What to produce: Output all the entries below. Each must match exactly.

Task material:
━━━━

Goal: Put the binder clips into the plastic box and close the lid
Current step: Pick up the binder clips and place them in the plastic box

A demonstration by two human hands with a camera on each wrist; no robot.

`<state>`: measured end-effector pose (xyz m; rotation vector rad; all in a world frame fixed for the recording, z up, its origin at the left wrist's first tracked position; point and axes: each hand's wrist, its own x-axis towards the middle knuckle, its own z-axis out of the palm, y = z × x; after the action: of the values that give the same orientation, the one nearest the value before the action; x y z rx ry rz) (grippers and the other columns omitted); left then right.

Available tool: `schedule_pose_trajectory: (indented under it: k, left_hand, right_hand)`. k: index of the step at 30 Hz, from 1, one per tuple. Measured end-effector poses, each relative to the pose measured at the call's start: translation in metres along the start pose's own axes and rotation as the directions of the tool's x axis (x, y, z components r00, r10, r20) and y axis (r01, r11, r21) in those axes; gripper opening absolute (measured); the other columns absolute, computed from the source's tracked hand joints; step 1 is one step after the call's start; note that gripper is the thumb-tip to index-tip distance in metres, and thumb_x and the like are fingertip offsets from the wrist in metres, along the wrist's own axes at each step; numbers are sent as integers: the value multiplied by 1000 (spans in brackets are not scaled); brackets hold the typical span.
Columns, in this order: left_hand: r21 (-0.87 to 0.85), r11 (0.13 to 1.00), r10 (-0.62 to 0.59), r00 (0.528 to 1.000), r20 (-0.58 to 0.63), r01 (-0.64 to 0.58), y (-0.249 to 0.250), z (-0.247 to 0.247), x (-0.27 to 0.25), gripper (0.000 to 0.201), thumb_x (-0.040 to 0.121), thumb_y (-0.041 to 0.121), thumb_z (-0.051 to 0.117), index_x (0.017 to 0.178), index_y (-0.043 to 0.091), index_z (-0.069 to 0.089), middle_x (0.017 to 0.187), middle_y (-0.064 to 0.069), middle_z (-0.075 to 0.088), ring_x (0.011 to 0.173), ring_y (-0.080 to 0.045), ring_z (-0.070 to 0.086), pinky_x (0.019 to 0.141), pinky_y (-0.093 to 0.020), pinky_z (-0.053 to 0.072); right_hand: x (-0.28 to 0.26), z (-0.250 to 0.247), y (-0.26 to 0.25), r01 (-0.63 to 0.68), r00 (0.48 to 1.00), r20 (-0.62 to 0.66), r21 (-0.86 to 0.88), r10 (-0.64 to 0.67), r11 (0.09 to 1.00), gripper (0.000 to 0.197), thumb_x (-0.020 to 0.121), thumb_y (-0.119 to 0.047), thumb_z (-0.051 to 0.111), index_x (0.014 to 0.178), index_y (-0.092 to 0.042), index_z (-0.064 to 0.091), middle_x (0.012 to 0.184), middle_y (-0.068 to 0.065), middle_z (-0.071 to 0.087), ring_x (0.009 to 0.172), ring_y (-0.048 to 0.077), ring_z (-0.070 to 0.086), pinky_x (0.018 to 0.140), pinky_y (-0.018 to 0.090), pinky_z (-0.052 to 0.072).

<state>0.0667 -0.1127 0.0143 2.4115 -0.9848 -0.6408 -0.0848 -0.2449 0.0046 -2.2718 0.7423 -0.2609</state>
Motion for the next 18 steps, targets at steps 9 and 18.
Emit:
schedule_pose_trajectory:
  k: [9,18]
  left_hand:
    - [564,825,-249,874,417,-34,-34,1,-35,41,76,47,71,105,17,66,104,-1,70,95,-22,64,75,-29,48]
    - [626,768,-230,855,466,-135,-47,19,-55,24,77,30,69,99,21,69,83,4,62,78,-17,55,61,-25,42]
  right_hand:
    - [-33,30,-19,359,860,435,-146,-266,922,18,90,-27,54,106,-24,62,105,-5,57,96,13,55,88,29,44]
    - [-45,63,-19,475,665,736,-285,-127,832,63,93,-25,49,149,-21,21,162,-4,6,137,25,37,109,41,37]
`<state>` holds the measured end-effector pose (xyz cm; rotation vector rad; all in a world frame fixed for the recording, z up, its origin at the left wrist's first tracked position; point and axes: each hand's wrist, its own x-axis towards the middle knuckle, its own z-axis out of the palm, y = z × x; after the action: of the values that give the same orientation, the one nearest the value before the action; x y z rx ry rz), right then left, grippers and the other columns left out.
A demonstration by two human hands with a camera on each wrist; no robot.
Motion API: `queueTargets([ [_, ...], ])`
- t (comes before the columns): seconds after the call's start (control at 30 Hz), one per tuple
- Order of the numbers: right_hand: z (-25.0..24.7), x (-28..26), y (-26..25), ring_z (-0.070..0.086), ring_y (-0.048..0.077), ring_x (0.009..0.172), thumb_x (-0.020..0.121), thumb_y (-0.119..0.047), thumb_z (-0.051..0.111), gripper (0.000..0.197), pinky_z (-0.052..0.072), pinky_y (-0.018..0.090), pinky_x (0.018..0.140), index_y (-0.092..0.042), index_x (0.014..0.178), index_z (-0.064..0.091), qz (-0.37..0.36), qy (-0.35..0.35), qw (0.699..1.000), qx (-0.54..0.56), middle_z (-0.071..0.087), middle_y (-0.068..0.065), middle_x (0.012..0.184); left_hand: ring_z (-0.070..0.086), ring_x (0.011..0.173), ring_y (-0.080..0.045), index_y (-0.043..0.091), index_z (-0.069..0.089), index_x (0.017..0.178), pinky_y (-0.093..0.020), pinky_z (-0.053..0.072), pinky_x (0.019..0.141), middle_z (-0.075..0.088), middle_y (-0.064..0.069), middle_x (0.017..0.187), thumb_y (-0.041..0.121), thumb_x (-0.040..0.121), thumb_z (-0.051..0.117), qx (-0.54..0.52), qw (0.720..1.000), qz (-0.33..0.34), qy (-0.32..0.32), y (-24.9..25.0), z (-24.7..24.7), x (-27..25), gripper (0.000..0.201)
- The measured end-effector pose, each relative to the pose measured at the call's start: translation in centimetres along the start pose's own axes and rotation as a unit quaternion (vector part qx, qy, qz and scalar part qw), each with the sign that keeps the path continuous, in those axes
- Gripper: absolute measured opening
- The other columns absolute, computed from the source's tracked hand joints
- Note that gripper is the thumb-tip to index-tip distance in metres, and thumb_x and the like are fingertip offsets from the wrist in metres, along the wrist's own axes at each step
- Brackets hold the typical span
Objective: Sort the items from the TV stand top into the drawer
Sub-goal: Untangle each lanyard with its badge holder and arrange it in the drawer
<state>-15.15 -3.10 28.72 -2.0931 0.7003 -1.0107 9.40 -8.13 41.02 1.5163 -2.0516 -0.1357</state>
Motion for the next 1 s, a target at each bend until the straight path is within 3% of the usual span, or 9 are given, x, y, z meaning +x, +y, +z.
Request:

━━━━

Result of this exercise:
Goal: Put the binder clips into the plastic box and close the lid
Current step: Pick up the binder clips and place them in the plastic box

A demonstration by two human hands with a camera on each wrist; no robot.

`<state>`: measured end-effector pose (xyz m; rotation vector rad; all in a world frame fixed for the recording, z up, its origin at the left wrist's first tracked position; point and axes: each hand's wrist, its own x-axis towards the middle knuckle, its own z-axis out of the palm, y = z × x; after the action: of the values that give the same orientation, the one nearest the value before the action; x y z rx ry rz) (grippers and the other columns omitted); left then right.

Available tool: `schedule_pose_trajectory: (indented under it: k, left_hand, right_hand)`. k: index of the step at 30 Hz, from 1, one per tuple. Measured end-effector poses, each relative to the pose measured at the call's start: translation in metres along the start pose's own axes and rotation as the directions of the tool's x axis (x, y, z components r00, r10, r20) and y axis (r01, r11, r21) in those axes; gripper opening absolute (measured); the other columns absolute, computed from the source's tracked hand joints; step 1 is one step after the call's start; note that gripper is the thumb-tip to index-tip distance in metres, and thumb_x and the like are fingertip offsets from the wrist in metres, along the wrist's own axes at each step; numbers are sent as integers: the value multiplied by 1000 (spans in brackets are not scaled); brackets hold the typical span.
Columns, in this order: left_hand: r21 (-0.87 to 0.85), r11 (0.13 to 1.00), r10 (-0.62 to 0.59), r00 (0.528 to 1.000), r20 (-0.58 to 0.63), r01 (-0.64 to 0.58), y (-0.249 to 0.250), z (-0.247 to 0.247), x (-0.27 to 0.25), gripper (0.000 to 0.201), thumb_x (-0.040 to 0.121), thumb_y (-0.041 to 0.121), thumb_z (-0.051 to 0.117), index_x (0.017 to 0.178), index_y (-0.043 to 0.091), index_z (-0.069 to 0.089), middle_x (0.017 to 0.187), middle_y (-0.064 to 0.069), middle_z (-0.075 to 0.088), ring_x (0.011 to 0.173), ring_y (-0.080 to 0.045), ring_z (-0.070 to 0.086), pinky_x (0.019 to 0.141), pinky_y (-0.093 to 0.020), pinky_z (-0.053 to 0.072); right_hand: x (-0.28 to 0.26), z (-0.250 to 0.247), y (-0.26 to 0.25), r01 (-0.63 to 0.68), r00 (0.48 to 1.00), r20 (-0.62 to 0.66), r21 (-0.86 to 0.88), r10 (-0.64 to 0.67), r11 (0.09 to 1.00), gripper (0.000 to 0.197), thumb_x (-0.020 to 0.121), thumb_y (-0.119 to 0.047), thumb_z (-0.051 to 0.111), index_x (0.014 to 0.178), index_y (-0.092 to 0.042), index_z (-0.064 to 0.091), middle_x (0.012 to 0.184), middle_y (-0.068 to 0.065), middle_z (-0.071 to 0.087), ring_x (0.009 to 0.172), ring_y (-0.048 to 0.077), ring_z (-0.070 to 0.086), pinky_x (0.018 to 0.140), pinky_y (-0.018 to 0.090), pinky_z (-0.052 to 0.072).

<state>0.0667 -0.1127 0.0143 2.4115 -0.9848 -0.6408 -0.0848 -0.2449 0.0046 -2.2718 0.7423 -0.2609</state>
Motion for the next 18 steps, targets at steps 9 and 18.
Emit:
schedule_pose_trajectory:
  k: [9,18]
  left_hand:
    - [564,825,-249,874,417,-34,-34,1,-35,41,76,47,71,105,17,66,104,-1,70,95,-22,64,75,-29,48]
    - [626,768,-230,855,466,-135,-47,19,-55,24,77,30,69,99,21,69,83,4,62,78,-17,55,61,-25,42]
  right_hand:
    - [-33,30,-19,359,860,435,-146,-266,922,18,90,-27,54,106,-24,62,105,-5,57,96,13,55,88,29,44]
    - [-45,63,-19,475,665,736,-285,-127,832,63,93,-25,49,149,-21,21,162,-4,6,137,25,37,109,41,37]
`<state>` holds the measured end-effector pose (xyz cm; rotation vector rad; all in a world frame fixed for the recording, z up, its origin at the left wrist's first tracked position; point and axes: each hand's wrist, its own x-axis towards the middle knuckle, its own z-axis out of the palm, y = z × x; after the action: of the values that give the same orientation, the one nearest the value before the action; x y z rx ry rz), right then left, grippers and the other columns left out.
A demonstration by two human hands with a camera on each wrist; no robot.
Motion API: `queueTargets([ [_, ...], ])`
- t (comes before the columns): seconds after the call's start (control at 30 Hz), one per tuple
- Order of the numbers: right_hand: z (-25.0..24.7), x (-28..26), y (-26..25), ring_z (-0.070..0.086), ring_y (-0.048..0.077), ring_x (0.009..0.172), thumb_x (-0.020..0.121), thumb_y (-0.119..0.047), thumb_z (-0.051..0.111), gripper (0.000..0.197), pinky_z (-0.052..0.072), pinky_y (-0.018..0.090), pinky_x (0.018..0.140), index_y (-0.092..0.042), index_x (0.014..0.178), index_z (-0.064..0.091), qz (-0.37..0.36), qy (-0.35..0.35), qw (0.699..1.000), qx (-0.54..0.56), middle_z (-0.071..0.087), middle_y (-0.068..0.065), middle_x (0.012..0.184); left_hand: ring_z (-0.070..0.086), ring_x (0.011..0.173), ring_y (-0.080..0.045), index_y (-0.043..0.091), index_z (-0.069..0.089), index_x (0.017..0.178), pinky_y (-0.093..0.020), pinky_z (-0.053..0.072), pinky_x (0.019..0.141), middle_z (-0.075..0.088), middle_y (-0.064..0.069), middle_x (0.017..0.187), thumb_y (-0.041..0.121), thumb_x (-0.040..0.121), thumb_z (-0.051..0.117), qx (-0.54..0.52), qw (0.720..1.000), qz (-0.33..0.34), qy (-0.32..0.32), y (-24.9..25.0), z (-24.7..24.7), x (-27..25), gripper (0.000..0.201)
- The measured end-effector pose, each relative to the pose measured at the call's start: translation in centimetres along the start pose's own axes and rotation as a unit quaternion (vector part qx, qy, qz and scalar part qw), each with the sign that keeps the path continuous, in those axes
- Gripper: absolute measured opening
- The other columns absolute, computed from the source's tracked hand joints
- Note that gripper is the thumb-tip to index-tip distance in metres, and thumb_x and the like are fingertip offsets from the wrist in metres, along the wrist's own axes at each step
- Brackets hold the typical span
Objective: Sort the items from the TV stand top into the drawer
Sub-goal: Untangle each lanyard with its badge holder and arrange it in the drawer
<state>-15.15 -3.10 28.72 -2.0931 0.7003 -1.0107 9.40 -8.13 41.02 1.5163 -2.0516 -0.1357</state>
Motion for the next 1 s, a target at each bend until the straight path is within 3% of the usual span, or 9 are given, x, y, z meaning +x, +y, +z.
Request:

This completes the answer to the exercise.